Bloody Mary with beer chaser

The Beer Chaser

A Beer Chaser? What? Is? THAT?!

If you order a Bloody Mary outside of Wisconsin and a few other places in the Upper Midwest and ask for your beer chaser, most places will probably respond with, “Your what??”

 

We, in Wisconsin, are almost unique in that we get served a small beer chaser with our Bloody Marys. Lifelong Wisconsinite Bloody Mary fans are often flabbergasted that there is no beer chaser in other parts of the U. S. Often, in tourist towns especially, if a chaser is asked for, the bartender will respond with, “Oh, you must be from Wisconsin.”

 

Not every bar in Wisconsin will serve a chaser, mind you, but many do.
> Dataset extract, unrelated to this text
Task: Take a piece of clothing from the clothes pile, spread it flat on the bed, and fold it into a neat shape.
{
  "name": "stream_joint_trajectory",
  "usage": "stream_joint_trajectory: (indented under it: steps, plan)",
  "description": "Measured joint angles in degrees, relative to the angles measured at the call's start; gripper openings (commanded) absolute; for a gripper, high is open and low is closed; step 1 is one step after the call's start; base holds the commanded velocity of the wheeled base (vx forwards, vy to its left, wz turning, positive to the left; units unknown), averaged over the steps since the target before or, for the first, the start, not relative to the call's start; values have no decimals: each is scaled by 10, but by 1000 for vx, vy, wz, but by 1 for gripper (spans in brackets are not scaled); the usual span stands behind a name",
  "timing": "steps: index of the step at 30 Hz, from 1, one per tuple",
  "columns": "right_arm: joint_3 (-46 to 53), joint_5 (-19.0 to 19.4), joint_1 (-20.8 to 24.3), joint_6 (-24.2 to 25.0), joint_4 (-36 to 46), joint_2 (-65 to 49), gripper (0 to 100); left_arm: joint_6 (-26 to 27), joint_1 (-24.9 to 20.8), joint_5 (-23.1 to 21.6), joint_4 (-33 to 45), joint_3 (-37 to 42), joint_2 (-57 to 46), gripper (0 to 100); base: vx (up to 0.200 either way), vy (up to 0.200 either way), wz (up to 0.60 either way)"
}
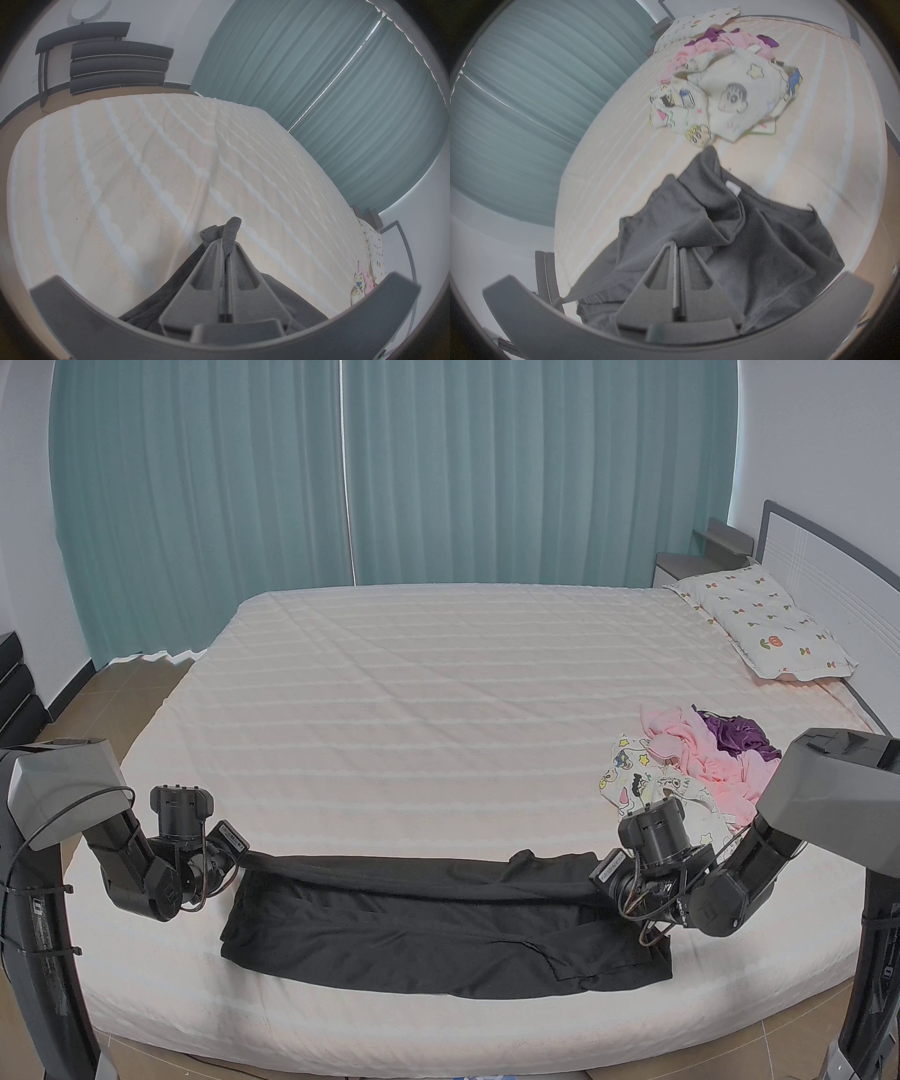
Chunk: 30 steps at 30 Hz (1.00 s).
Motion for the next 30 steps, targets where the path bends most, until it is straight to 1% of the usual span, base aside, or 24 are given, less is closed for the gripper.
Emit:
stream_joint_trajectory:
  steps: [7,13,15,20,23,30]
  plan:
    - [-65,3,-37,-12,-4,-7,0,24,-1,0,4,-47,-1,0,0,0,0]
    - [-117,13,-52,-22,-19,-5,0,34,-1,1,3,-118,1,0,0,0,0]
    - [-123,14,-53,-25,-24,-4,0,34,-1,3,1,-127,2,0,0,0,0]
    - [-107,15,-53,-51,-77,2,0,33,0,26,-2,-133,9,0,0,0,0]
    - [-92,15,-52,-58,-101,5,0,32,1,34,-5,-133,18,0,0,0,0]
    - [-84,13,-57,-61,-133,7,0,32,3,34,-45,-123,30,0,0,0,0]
Sportsman’s Pub in Lake Mills and Anchor in Newville, as examples, do not. Some bars will only allow certain beer choices, or only have one option; other bars will let you have anything they have on tap as your choice, like Kuhtz’s in Oconomowoc and The Landing Food & Spirits on Layton in St. Francis.

 

Nobody really knows how the tradition got started, and while some will insist that Minnesota is the origin, most agree that it’s overwhelmingly "a Wisconsin thing”.  Some say it dates to the pre-Prohibition era, to keep beer moving and fresh, and others think it happened during the Red Scare when some bars replaced Russian vodka with American beer. Or that during a vodka shortage in the ’50s, beer replaced the vodka. Original Bloody Marys, before they were called so, started, after all, as a simple mix of tomato juice and beer.

 

Bloody Mary aficionados from Wisconsin often get different chasers depending on their taste and mood. An IPA adds a nicely bitter edge to a Bloody Mary, while an amber lager provides a deep richness. A regular ol’ lager is a crisp and clean addition. Some people insist on sipping their beer separately, while others add some or all of their beer to their Bloody. 

 

Then there’s the question of what it’s called. In Wisconsin, it’s a chaser, a beer back, side beer, and, rarely, a pony. In Minnesota, it’s called a snit. 

 

Whatever it’s called, Wisconsinites love their Bloody Marys with a beer chaser.